Start of DATA EXCERPT

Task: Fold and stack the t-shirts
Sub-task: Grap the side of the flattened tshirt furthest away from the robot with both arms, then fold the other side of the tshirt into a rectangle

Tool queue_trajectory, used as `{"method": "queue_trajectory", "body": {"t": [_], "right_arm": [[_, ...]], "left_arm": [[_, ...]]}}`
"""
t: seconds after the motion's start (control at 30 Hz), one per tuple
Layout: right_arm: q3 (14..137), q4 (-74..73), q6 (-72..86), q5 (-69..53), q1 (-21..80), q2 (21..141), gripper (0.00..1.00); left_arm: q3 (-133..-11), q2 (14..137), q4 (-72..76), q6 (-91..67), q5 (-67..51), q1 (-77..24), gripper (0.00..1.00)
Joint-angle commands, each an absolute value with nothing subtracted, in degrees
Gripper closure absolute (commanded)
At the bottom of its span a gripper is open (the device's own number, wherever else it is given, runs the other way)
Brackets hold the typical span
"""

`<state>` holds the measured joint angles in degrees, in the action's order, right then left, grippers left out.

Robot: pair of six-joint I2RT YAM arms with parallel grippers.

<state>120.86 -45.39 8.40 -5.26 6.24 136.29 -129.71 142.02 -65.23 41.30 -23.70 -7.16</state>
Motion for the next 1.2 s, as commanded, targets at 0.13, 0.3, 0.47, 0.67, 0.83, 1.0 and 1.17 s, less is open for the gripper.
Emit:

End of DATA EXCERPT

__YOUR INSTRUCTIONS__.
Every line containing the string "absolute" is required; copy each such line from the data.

__ANSWER SECTION__.
Joint-angle commands, each an absolute value with nothing subtracted, in degrees
Gripper closure absolute (commanded)

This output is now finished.